▸ Assigned task
Among the entries below, only the lines starting at the one with "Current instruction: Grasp" and ending at the one with "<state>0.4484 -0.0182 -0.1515", both included, are to be printed exactly.

::::::::::

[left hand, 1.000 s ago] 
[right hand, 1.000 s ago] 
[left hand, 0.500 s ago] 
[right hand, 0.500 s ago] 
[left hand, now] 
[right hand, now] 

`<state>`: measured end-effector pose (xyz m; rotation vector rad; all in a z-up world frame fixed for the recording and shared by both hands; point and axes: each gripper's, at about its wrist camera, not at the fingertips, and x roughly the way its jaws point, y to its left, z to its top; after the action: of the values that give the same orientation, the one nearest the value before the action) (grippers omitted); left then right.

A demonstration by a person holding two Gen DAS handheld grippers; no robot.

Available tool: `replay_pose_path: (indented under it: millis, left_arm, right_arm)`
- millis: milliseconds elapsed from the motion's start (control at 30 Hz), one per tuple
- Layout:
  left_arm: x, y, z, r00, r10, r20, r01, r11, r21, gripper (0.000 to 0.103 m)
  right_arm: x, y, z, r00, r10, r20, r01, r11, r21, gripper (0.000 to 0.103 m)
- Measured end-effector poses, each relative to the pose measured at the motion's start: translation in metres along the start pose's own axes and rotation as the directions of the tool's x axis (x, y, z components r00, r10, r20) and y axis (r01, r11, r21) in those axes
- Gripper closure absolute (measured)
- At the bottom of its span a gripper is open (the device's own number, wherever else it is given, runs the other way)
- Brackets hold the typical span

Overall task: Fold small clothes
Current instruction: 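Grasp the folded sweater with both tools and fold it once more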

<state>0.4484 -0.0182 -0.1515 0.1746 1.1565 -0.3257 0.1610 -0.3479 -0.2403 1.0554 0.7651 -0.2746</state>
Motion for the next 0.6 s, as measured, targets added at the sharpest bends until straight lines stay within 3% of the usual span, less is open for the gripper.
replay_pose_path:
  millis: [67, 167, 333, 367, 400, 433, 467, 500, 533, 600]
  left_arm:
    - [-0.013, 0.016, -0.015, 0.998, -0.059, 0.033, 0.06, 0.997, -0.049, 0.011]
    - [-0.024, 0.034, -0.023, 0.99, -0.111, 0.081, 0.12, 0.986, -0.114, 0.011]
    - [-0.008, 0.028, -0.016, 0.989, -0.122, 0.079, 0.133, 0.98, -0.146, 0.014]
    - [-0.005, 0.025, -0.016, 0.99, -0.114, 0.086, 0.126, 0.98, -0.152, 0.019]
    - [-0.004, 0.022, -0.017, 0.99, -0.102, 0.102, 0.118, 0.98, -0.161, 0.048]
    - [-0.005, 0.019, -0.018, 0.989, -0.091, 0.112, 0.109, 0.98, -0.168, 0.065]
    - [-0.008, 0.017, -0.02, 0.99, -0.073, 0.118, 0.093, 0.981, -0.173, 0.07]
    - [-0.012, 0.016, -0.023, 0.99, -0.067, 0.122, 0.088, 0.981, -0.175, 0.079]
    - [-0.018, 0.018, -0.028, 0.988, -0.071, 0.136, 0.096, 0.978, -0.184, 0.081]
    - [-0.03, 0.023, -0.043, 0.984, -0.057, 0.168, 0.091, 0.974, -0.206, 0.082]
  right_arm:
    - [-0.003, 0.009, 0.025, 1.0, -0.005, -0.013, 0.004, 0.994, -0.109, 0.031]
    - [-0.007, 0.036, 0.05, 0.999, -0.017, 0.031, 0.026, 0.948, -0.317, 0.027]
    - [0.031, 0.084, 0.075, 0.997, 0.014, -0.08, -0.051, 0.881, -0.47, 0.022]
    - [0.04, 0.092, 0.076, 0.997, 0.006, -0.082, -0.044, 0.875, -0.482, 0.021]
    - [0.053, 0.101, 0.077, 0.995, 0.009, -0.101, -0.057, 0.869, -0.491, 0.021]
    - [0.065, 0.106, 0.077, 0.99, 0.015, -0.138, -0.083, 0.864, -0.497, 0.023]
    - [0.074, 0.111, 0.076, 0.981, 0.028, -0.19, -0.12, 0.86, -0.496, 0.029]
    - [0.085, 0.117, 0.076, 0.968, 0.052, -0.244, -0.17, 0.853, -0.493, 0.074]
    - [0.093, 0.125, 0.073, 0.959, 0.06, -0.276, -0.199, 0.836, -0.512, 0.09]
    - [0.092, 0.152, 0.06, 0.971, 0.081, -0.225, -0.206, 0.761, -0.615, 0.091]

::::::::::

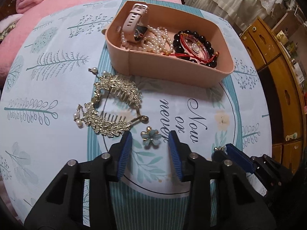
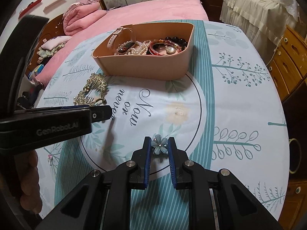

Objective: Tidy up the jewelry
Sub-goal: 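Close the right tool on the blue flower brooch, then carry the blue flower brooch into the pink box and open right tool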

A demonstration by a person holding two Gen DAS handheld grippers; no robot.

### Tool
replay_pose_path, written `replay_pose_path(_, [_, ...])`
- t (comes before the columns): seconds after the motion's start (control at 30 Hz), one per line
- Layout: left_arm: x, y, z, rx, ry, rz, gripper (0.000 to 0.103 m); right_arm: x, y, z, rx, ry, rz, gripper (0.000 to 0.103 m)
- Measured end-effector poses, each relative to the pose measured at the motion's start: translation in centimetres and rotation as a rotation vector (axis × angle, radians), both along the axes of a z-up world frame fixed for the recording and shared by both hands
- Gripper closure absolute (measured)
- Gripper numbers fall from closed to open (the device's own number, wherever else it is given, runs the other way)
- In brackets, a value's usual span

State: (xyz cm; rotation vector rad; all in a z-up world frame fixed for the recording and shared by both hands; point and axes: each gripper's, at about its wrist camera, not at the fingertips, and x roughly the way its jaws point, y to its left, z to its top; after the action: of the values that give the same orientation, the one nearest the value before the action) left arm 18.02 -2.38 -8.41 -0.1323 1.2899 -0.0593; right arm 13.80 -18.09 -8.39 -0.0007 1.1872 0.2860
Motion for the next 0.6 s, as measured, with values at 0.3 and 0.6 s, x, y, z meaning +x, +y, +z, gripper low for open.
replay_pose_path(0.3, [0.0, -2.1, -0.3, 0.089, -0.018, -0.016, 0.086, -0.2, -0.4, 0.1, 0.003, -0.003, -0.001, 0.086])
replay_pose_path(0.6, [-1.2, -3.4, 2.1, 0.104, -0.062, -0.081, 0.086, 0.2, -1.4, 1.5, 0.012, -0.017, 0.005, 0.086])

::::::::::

▸ Expected answer
Current instruction: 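Grasp the folded sweater with both tools and fold it once more
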
<state>0.4484 -0.0182 -0.1515 0.1746 1.1565 -0.3257 0.1610 -0.3479 -0.2403 1.0554 0.7651 -0.2746</state>

This output requires nothing more.